BEGIN RECORDS FOR PROCESSING

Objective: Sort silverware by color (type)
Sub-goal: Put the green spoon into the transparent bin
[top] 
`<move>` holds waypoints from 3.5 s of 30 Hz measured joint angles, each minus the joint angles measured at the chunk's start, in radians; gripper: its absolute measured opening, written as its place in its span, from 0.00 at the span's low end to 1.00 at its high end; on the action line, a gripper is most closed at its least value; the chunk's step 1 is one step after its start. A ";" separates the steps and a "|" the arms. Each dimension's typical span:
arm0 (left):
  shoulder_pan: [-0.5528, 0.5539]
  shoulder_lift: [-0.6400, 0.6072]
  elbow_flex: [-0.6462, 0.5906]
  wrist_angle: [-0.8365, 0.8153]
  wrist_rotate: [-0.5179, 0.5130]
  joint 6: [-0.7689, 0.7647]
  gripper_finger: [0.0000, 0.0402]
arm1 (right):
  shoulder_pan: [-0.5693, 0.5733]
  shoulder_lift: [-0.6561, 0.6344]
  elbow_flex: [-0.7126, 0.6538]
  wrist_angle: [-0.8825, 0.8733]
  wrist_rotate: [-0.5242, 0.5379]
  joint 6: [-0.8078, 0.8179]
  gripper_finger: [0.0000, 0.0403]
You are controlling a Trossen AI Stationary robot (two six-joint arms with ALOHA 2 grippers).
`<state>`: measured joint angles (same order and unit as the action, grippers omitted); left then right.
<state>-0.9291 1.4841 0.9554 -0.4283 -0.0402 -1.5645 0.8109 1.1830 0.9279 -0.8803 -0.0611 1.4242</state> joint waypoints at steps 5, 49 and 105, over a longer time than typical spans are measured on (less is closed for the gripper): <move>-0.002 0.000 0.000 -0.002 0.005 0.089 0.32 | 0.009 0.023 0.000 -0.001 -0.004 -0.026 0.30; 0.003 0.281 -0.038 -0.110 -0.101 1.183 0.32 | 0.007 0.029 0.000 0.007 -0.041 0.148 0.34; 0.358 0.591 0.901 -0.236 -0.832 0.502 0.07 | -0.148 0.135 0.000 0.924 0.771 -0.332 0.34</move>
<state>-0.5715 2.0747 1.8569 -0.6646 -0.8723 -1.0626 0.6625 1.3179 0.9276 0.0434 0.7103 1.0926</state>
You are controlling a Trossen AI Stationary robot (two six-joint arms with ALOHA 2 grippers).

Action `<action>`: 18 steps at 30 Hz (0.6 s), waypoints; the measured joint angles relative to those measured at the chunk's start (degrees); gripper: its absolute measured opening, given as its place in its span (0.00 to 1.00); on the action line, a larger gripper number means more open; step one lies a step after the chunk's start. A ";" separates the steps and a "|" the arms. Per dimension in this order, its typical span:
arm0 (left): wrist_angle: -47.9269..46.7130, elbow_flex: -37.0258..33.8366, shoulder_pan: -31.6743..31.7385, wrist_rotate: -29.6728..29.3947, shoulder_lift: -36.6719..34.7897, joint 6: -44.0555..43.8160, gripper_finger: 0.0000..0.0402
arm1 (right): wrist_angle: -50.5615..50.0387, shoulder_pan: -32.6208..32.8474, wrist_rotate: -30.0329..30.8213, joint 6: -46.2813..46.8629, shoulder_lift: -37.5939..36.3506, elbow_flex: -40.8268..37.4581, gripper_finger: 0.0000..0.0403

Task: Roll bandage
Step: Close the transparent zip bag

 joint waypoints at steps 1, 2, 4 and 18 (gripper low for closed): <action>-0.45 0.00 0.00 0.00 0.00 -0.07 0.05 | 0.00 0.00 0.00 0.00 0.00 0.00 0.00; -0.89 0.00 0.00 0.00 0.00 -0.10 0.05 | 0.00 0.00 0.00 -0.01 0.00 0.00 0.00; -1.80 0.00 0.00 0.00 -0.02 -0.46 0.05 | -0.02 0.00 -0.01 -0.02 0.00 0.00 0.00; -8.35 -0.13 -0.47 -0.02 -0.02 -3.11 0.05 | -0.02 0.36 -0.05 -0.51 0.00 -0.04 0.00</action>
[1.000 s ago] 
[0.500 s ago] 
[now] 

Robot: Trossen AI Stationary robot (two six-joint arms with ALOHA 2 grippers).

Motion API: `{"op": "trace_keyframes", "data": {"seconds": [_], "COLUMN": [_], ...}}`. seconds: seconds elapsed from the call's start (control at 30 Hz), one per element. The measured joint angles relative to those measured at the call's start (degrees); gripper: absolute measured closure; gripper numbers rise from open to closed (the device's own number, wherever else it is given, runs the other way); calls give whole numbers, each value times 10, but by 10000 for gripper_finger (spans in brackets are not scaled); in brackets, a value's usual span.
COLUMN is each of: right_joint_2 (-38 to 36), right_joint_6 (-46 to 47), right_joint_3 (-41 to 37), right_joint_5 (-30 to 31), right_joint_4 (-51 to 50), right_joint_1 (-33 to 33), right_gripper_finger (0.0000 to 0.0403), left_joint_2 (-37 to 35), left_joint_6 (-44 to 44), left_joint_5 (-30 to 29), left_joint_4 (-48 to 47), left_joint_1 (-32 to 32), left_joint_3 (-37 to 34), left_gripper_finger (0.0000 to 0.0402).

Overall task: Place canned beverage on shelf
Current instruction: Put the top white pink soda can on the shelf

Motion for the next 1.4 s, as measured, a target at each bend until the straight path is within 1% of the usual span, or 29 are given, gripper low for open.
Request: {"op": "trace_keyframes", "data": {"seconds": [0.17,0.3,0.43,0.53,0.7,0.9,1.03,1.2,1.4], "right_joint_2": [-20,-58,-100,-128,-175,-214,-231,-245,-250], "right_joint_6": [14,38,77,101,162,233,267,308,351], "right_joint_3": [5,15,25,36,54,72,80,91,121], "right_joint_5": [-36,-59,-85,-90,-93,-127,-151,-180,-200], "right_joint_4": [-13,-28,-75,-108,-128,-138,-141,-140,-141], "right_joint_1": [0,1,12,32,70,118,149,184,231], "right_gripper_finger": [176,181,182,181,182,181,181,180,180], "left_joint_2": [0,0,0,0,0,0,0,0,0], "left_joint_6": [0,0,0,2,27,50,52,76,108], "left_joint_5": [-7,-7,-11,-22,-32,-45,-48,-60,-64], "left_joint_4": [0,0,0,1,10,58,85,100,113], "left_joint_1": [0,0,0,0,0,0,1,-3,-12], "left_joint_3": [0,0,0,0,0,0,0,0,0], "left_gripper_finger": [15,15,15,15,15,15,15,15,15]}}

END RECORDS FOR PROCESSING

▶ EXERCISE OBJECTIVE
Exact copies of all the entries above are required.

▶ RESPONSE AREA
Objective: Sort silverware by color (type)
Sub-goal: Put the green spoon into the transparent bin
[top] 
`<move>` holds waypoints from 3.5 s of 30 Hz measured joint angles, each minus the joint angles measured at the chunk's start, in radians; gripper: its absolute measured opening, written as its place in its span, from 0.00 at the span's low end to 1.00 at its high end; on the action line, a gripper is most closed at its least value; the chunk's step 1 is one step after its start. A ";" separates the steps and a "|" the arms. Each dimension's typical span:
arm0 (left):
  shoulder_pan: [-0.5528, 0.5539]
  shoulder_lift: [-0.6400, 0.6072]
  elbow_flex: [-0.6462, 0.5906]
  wrist_angle: [-0.8365, 0.8153]
  wrist_rotate: [-0.5179, 0.5130]
  joint 6: [-0.7689, 0.7647]
  gripper_finger: [0.0000, 0.0402]
arm1 (right):
  shoulder_pan: [-0.5693, 0.5733]
  shoulder_lift: [-0.6561, 0.6344]
  elbow_flex: [-0.7126, 0.6538]
  wrist_angle: [-0.8825, 0.8733]
  wrist_rotate: [-0.5242, 0.5379]
  joint 6: [-0.8078, 0.8179]
  gripper_finger: [0.0000, 0.0403]
You are controlling a Trossen AI Stationary robot (two six-joint arms with ALOHA 2 grippers).
`<state>`: measured joint angles (same order and unit as the action, grippers omitted); left then right.
<state>-0.9291 1.4841 0.9554 -0.4283 -0.0402 -1.5645 0.8109 1.1830 0.9279 -0.8803 -0.0611 1.4242</state> joint waypoints at steps 5, 49 and 105, over a longer time than typical spans are measured on (less is closed for the gripper): <move>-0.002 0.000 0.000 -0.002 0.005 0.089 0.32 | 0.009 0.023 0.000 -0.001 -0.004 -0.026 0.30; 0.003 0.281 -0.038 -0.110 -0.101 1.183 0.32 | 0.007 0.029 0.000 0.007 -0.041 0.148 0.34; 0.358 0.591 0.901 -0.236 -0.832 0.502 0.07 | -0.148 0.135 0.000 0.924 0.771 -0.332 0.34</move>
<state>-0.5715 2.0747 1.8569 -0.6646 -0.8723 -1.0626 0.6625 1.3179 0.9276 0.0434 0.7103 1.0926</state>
You are controlling a Trossen AI Stationary robot (two six-joint arms with ALOHA 2 grippers).

Action `<action>`: 18 steps at 30 Hz (0.6 s), waypoints; the measured joint angles relative to those measured at the chunk's start (degrees); gripper: its absolute measured opening, given as its place in its span (0.00 to 1.00); on the action line, a larger gripper number means more open; step one lies a step after the chunk's start. A ";" separates the steps and a "|" the arms. Per dimension in this order, its typical span:
arm0 (left): wrist_angle: -47.9269..46.7130, elbow_flex: -37.0258..33.8366, shoulder_pan: -31.6743..31.7385, wrist_rotate: -29.6728..29.3947, shoulder_lift: -36.6719..34.7897, joint 6: -44.0555..43.8160, gripper_finger: 0.0000..0.0402
arm1 (right): wrist_angle: -50.5615..50.0387, shoulder_pan: -32.6208..32.8474, wrist_rotate: -30.0329..30.8213, joint 6: -46.2813..46.8629, shoulder_lift: -37.5939..36.3506, elbow_flex: -40.8268..37.4581, gripper_finger: 0.0000..0.0403

Task: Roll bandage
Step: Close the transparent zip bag

 joint waypoints at steps 1, 2, 4 and 18 (gripper low for closed): <action>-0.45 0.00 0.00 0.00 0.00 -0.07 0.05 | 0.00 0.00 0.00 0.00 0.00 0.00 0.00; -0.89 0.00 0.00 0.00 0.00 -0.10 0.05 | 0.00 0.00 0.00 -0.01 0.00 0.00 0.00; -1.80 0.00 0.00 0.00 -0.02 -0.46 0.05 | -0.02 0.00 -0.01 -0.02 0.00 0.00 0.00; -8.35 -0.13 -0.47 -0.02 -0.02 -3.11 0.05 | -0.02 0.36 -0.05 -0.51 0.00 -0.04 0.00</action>
[1.000 s ago] 
[0.500 s ago] 
[now] 

Robot: Trossen AI Stationary robot (two six-joint arms with ALOHA 2 grippers).

Motion API: `{"op": "trace_keyframes", "data": {"seconds": [_], "COLUMN": [_], ...}}`. seconds: seconds elapsed from the call's start (control at 30 Hz), one per element. The measured joint angles relative to those measured at the call's start (degrees); gripper: absolute measured closure; gripper numbers rise from open to closed (the device's own number, wherever else it is given, runs the other way); calls give whole numbers, each value times 10, but by 10000 for gripper_finger (spans in brackets are not scaled); in brackets, a value's usual span.
COLUMN is each of: right_joint_2 (-38 to 36), right_joint_6 (-46 to 47), right_joint_3 (-41 to 37), right_joint_5 (-30 to 31), right_joint_4 (-51 to 50), right_joint_1 (-33 to 33), right_gripper_finger (0.0000 to 0.0403), left_joint_2 (-37 to 35), left_joint_6 (-44 to 44), left_joint_5 (-30 to 29), left_joint_4 (-48 to 47), left_joint_1 (-32 to 32), left_joint_3 (-37 to 34), left_gripper_finger (0.0000 to 0.0402).

Overall task: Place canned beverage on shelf
Current instruction: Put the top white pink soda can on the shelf

Motion for the next 1.4 s, as measured, a target at each bend until the straight path is within 1% of the usual span, or 29 are given, gripper low for open.
Request: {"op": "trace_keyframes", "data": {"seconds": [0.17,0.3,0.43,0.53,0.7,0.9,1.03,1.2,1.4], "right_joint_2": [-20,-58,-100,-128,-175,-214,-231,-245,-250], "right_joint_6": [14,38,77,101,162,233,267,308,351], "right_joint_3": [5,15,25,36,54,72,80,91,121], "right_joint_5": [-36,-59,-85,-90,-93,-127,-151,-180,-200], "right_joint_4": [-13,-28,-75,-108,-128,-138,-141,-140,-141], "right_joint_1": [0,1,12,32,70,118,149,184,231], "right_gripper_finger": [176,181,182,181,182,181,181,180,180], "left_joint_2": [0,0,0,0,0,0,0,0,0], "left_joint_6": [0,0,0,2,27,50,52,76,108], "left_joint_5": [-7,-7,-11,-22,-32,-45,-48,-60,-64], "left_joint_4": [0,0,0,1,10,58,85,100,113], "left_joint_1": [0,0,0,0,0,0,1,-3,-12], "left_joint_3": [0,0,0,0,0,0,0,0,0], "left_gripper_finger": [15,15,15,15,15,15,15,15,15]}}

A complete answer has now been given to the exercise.